What to work on –
Your answer must be an exact copy of the lines below, from the first through the one with "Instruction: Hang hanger", with no pictures.

Dataset entries –
+++

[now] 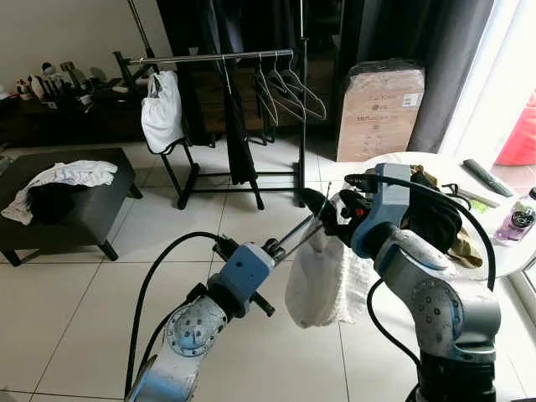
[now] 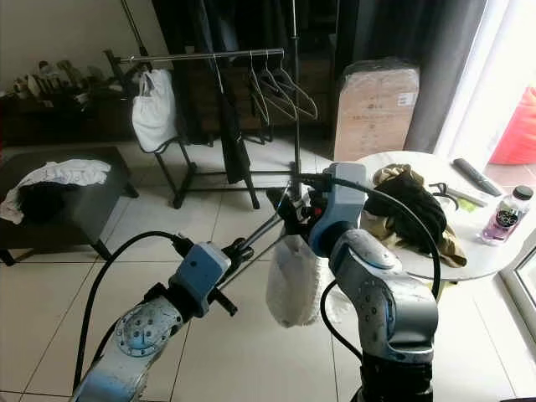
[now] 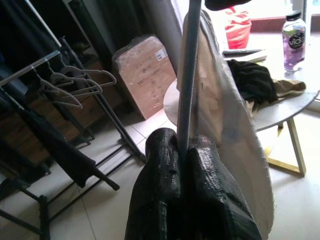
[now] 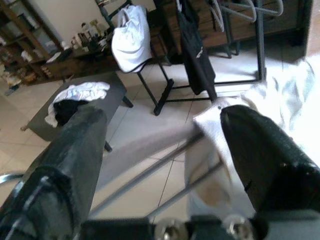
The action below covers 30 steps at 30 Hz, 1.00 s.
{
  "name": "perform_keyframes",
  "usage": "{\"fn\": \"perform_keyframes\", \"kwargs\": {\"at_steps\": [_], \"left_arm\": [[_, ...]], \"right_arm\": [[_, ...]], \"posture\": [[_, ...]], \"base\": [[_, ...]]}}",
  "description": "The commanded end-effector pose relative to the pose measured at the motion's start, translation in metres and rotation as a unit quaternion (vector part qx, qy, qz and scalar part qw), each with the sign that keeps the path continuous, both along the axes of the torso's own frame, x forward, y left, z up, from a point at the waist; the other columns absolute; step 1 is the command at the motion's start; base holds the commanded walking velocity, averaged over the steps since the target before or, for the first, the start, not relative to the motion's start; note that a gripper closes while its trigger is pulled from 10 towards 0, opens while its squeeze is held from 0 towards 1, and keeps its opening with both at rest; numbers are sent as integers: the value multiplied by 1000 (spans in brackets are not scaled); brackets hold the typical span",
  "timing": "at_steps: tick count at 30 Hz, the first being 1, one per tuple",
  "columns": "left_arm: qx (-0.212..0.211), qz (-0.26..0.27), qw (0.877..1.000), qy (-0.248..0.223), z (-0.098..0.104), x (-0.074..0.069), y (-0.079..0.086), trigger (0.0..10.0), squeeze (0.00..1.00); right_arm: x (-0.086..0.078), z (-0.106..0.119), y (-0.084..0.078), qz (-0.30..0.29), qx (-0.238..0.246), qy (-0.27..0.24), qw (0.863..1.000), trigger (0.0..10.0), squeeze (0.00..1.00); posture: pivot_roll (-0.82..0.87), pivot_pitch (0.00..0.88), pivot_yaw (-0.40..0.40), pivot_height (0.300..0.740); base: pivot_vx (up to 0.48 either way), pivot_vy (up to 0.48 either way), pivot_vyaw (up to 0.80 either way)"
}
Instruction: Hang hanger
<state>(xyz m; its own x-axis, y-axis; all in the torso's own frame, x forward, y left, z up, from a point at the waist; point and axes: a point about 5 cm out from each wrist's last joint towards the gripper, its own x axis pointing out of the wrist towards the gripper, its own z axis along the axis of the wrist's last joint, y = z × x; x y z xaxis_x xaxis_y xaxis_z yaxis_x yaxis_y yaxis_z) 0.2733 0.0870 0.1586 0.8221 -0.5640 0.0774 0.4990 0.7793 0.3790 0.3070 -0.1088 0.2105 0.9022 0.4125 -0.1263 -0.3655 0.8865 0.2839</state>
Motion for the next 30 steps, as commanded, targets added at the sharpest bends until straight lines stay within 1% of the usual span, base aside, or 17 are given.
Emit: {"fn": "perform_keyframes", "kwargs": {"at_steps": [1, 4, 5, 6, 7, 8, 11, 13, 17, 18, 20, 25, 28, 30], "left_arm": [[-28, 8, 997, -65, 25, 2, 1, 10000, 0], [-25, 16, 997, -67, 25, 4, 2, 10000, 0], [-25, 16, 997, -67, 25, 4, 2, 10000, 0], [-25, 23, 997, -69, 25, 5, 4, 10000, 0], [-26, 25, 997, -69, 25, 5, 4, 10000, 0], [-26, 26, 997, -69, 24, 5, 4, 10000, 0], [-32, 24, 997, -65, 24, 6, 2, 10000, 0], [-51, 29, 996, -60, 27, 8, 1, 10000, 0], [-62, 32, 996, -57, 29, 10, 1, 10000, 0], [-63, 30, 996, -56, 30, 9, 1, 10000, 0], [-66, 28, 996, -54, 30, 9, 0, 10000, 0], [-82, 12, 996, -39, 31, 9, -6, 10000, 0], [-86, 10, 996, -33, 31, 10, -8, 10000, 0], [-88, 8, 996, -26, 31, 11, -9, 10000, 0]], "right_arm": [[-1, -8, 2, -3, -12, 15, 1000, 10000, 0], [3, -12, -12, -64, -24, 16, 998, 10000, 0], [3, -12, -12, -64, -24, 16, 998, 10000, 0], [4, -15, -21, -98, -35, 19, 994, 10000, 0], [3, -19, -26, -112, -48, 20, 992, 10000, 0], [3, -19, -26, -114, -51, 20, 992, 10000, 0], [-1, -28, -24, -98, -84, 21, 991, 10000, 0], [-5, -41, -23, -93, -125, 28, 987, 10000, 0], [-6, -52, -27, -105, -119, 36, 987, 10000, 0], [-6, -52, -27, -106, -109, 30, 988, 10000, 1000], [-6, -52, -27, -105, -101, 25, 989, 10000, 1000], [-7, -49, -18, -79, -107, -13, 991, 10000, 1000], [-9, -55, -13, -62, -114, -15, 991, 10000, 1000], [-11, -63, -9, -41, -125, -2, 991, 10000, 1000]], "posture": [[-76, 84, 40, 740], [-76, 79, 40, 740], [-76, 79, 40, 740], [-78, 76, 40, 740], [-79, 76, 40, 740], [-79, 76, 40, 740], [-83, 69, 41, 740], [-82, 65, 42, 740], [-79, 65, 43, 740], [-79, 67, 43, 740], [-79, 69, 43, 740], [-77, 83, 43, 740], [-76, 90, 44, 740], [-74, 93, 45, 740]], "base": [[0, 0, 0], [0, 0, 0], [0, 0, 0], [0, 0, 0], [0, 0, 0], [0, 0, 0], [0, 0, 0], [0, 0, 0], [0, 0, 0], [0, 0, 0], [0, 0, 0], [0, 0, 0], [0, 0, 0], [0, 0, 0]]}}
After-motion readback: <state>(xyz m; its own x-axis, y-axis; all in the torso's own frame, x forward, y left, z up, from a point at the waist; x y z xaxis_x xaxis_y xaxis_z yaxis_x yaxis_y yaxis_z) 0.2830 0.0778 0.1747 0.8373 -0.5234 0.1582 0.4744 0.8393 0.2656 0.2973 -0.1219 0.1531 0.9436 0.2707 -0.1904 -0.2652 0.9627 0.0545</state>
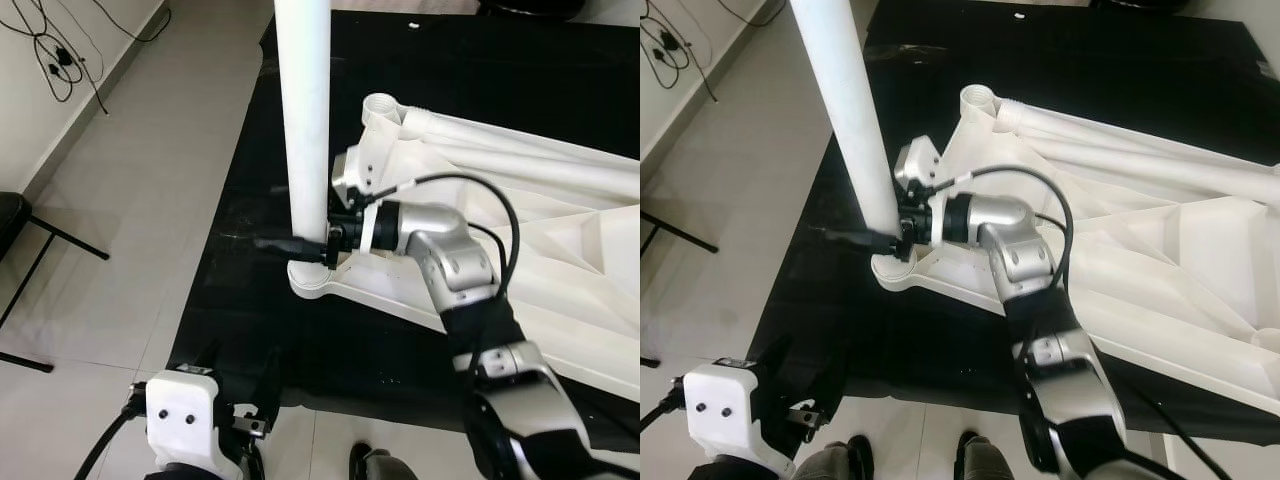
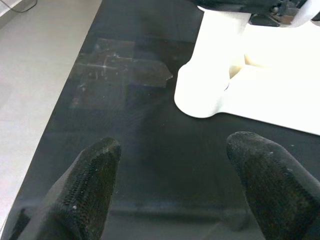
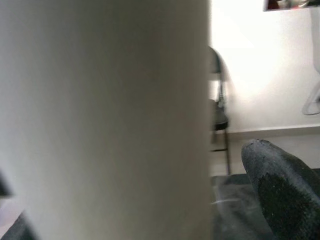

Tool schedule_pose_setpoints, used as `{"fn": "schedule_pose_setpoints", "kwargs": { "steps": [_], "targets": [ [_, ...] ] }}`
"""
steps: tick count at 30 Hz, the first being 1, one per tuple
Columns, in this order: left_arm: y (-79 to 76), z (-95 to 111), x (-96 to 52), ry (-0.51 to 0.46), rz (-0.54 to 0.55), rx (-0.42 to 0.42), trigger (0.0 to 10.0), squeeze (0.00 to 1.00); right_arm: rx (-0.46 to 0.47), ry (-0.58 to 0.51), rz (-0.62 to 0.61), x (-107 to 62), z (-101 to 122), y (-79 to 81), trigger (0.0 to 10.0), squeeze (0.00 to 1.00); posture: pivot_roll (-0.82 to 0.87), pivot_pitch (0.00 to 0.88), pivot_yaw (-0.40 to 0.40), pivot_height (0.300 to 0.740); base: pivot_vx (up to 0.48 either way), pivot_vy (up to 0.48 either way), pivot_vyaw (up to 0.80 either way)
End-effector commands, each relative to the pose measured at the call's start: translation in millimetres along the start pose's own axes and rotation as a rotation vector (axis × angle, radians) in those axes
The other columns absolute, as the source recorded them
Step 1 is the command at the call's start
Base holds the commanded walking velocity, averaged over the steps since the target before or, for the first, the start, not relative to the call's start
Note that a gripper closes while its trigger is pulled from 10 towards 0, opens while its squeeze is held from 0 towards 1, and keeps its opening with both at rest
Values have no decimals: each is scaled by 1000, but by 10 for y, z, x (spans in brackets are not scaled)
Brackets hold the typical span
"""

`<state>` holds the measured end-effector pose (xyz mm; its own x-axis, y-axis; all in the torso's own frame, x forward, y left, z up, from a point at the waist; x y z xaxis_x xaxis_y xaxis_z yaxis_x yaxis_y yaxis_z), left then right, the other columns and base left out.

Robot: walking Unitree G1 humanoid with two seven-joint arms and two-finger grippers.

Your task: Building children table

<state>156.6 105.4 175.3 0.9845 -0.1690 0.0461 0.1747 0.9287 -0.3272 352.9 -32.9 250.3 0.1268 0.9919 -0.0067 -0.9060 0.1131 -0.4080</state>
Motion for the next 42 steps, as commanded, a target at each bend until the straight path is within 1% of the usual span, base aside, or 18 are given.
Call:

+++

Worked solution –
[now] 
[now] 
[now] 
[now] 
The action below covers 30 steps at 30 Hz, 1.00 s.
{
  "name": "perform_keyframes",
  "usage": "{\"fn\": \"perform_keyframes\", \"kwargs\": {\"at_steps\": [_], \"left_arm\": [[_, ...]], \"right_arm\": [[_, ...]], \"posture\": [[_, ...]], \"base\": [[_, ...]]}}",
  "description": "The commanded end-effector pose relative to the pose measured at the motion's start, translation in metres and rotation as a unit quaternion (vector part qx, qy, qz and scalar part qw), each with the sign that keeps the path continuous, both along the axes of the torso's own frame, x forward, y left, z up, from a point at the waist; the other columns absolute; step 1 is the command at the motion's start; base holds the commanded walking velocity, averaged over the steps since the target before or, for the first, the start, not relative to the motion's start; note that a gripper closes while its trigger is pulled from 10 towards 0, opens while its squeeze is held from 0 towards 1, and keeps its opening with both at rest; numbers are sent as integers: the value multiplied by 1000 (spans in brackets are not scaled); brackets hold the typical span",
  "timing": "at_steps: tick count at 30 Hz, the first being 1, one per tuple",
  "columns": "left_arm: qx (-0.212..0.211), qz (-0.26..0.27), qw (0.877..1.000), qy (-0.248..0.223), z (-0.098..0.104), x (-0.074..0.069), y (-0.079..0.086), trigger (0.0..10.0), squeeze (0.00..1.00); right_arm: x (-0.086..0.078), z (-0.106..0.119), y (-0.084..0.078), qz (-0.30..0.29), qx (-0.238..0.246), qy (-0.27..0.24), qw (0.863..1.000), trigger (0.0..10.0), squeeze (0.00..1.00); posture: pivot_roll (-0.82..0.87), pivot_pitch (0.00..0.88), pivot_yaw (-0.40..0.40), pivot_height (0.300..0.740); base: pivot_vx (up to 0.48 either way), pivot_vy (up to 0.48 either way), pivot_vyaw (up to 0.80 either way)"
}
Instruction: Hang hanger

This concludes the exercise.